A Worcester two-handled Sauceboat, circa 1756-58

This rare Worcester two-handled, double-lipped sauceboat is moulded with four oak-leaf cartouches, each containing a finely painted European figure standing in a landscape, a gentleman and a lady on either side of the handles. The interior is painted with a large flower spray. There are shell-moulded spouts at either end. The interior rim is painted with puce scrolling swags, and the exterior rim of the pouring spouts is painted with puce feathery scrolls. The lower handle terminals are surrounded by circular moulded rosettes edged with puce feuille de choux decoration.

The form of this sauceboat is influenced by English silver designs from the 1720s. This shape was produced for only a few years from the mid-1750s.

Provenance: An English Private Collection.
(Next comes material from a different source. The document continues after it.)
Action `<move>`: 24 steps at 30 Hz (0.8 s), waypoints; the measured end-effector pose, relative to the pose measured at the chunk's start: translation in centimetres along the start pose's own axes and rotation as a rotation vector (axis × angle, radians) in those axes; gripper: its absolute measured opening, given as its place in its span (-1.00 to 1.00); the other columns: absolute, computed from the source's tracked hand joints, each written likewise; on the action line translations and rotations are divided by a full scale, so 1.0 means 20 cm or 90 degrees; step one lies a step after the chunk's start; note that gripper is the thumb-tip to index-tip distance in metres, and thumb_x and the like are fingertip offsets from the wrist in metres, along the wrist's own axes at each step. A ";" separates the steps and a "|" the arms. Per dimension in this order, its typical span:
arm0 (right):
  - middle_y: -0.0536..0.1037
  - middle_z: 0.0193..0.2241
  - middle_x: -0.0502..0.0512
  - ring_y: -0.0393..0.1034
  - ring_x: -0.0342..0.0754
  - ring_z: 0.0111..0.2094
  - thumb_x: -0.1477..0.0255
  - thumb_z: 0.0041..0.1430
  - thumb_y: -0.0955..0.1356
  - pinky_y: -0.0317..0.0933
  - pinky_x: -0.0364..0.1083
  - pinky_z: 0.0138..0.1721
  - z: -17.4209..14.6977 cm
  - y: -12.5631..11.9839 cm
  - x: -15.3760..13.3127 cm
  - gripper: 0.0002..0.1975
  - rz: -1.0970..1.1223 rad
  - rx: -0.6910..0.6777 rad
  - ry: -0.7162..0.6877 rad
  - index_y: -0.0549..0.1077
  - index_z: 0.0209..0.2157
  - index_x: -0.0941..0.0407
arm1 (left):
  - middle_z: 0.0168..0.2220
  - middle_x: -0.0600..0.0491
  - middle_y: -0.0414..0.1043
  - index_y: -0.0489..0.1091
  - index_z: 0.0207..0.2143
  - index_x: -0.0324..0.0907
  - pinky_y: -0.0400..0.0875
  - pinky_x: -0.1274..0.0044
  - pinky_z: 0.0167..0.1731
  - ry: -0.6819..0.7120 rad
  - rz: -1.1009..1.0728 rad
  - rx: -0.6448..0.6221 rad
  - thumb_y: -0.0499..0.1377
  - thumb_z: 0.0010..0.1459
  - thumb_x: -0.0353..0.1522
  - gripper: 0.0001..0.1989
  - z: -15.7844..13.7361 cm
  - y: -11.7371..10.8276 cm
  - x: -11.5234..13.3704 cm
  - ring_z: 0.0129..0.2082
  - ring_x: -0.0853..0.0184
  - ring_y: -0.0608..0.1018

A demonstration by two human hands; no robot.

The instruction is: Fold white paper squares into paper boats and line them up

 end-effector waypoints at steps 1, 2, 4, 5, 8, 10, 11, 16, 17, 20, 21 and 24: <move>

Condition: The painted decoration is especially fine. There is a minute loss to the edge of the foot rim, caused when a tiny drop of glaze had fused inside the kiln and the sauceboat was subsequently removed from the saggar after firing. There is a curved crack from the rim, leading into one of the cartouches, which probably began as a small clay tear. No other damage or restoration.

Dimensions: Length 19.3 cm 

Worcester Porcelain 1751-1790: The Zorensky Collection, Simon Spero & John Sandon (Antique Collectors’ Club, 1996).

Coloured Worcester Porcelain of the First Period, H. Rissik Marshall (Ceramic Book Company. 1954).

Ref. A similar sauceboat with flattened thumbrests was in the Zorensky Collection, no. 102.